– Знаю, – ответила Василида. – Вы бы сами там как-нибудь поаккуратнее, владыко.
– Постараюсь, честная мать Василида! Пойдем, брат Касьян, – я собрался.
Вот, стало быть, идут они путем-дорогою, и все у них по-хорошему. Оба спокойные, оба в белых одеждах. И сердца их так же чисты, как их ризы. Но неуемная душа Николая нет-нет да и взметнется. «Заушил ты Ария, Николай?» – спросит господь. Я так прямо и отвечу: «Да, господи, заушил!» – «Как же тебе не стыдно? А еще святитель, а еще епископ, а еще воздержания учитель!..» – «Да, – скажу, – господи, это мой великий грех. Не стерпел. Очень мне противно показалось. Уж если сомневаться в том, что Иисус Христос не твой сын, а простой, обыкновенный человек, то, значит, долой и веру, и церковь, и будущую жизнь. Стократно неправ был я в тот день. Накажи меня, отец, накажи посильнее…» А вот то, что ко мне разные люди приходят, – и блудницы, и преступники, и язычники, и всякий простой народ, и я их врачую и наставляю, как умею… Тут уж я ничего не сумею ответить. Просто скажу ему: «Куда же им, глупым и бедным, идти, кроме меня? Ну, невольно и пожалеешь. Прости меня, всемилостивый, за смелость мою!»

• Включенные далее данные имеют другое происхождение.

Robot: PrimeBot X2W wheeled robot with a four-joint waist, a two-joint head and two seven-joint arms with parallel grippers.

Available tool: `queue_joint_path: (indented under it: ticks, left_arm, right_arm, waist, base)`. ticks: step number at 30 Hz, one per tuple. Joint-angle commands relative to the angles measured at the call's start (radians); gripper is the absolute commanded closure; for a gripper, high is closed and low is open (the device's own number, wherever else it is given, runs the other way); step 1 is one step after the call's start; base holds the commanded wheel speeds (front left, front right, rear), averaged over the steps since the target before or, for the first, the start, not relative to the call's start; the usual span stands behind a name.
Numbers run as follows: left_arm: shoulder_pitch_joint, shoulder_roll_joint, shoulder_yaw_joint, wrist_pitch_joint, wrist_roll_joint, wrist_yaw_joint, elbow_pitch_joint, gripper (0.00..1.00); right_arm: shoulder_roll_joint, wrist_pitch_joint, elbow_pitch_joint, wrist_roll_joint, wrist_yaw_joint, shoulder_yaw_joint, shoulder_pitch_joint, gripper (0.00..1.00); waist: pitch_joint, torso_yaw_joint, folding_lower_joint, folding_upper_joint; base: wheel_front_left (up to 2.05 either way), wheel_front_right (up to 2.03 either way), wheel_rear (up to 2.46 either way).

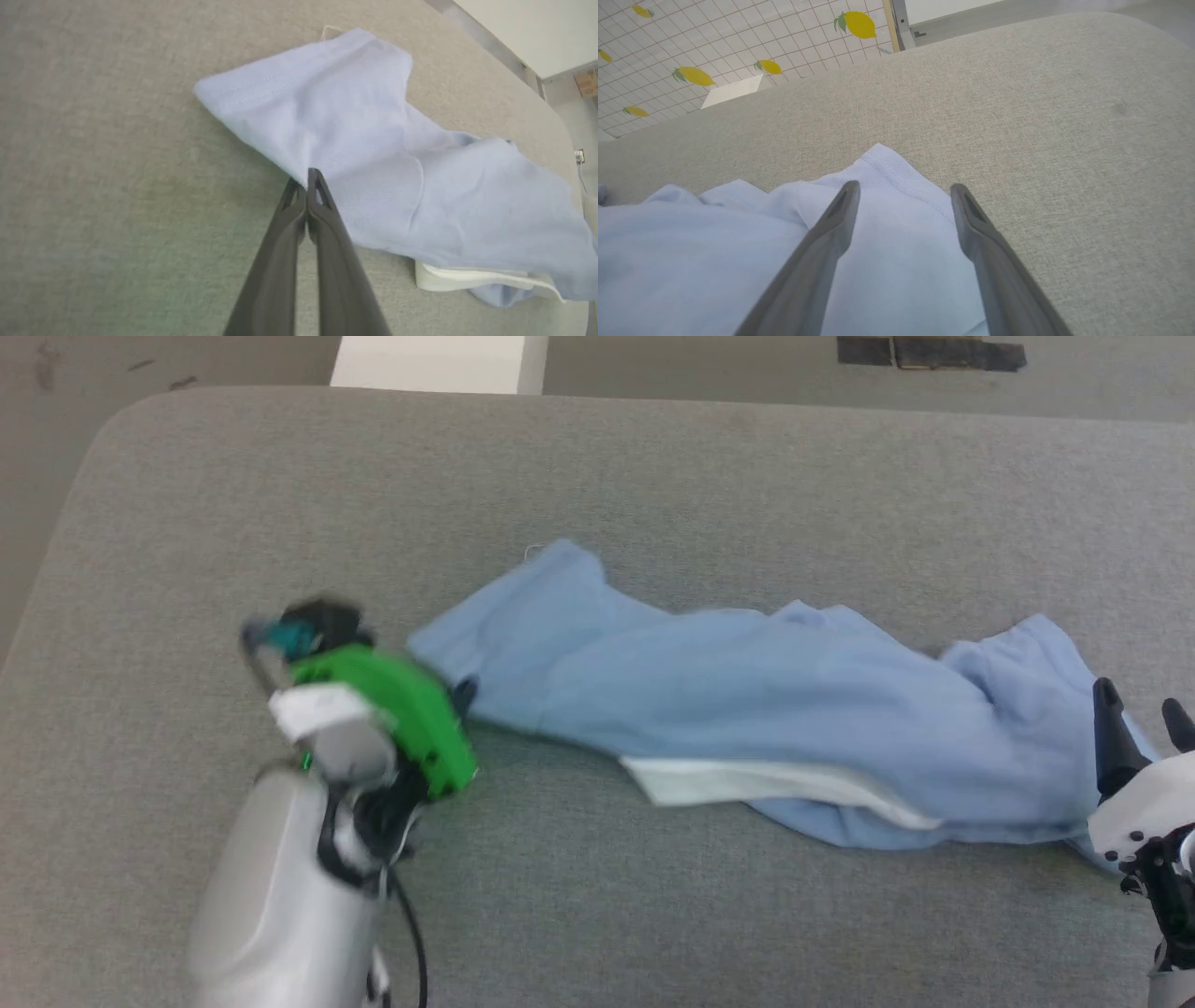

Скоро сказка сказывается, да не скоро дело делается. Вот уже почти дошли святители до Града Невидимого, и вдруг на пути заминка. Оказывается, ехал мужик с тяжелым возом по грязной дороге, да заснул и увязил в грязище лошадь и телегу. Ну, известно, мужик – дурак. Давай полосовать мерина и кнутом и кнутовищем, да еще ругается.
– Экий ты, братец, какой несуразный! – говорит ему Николай. – Чем зря животину стегать, ты бы ее рассупонил сначала.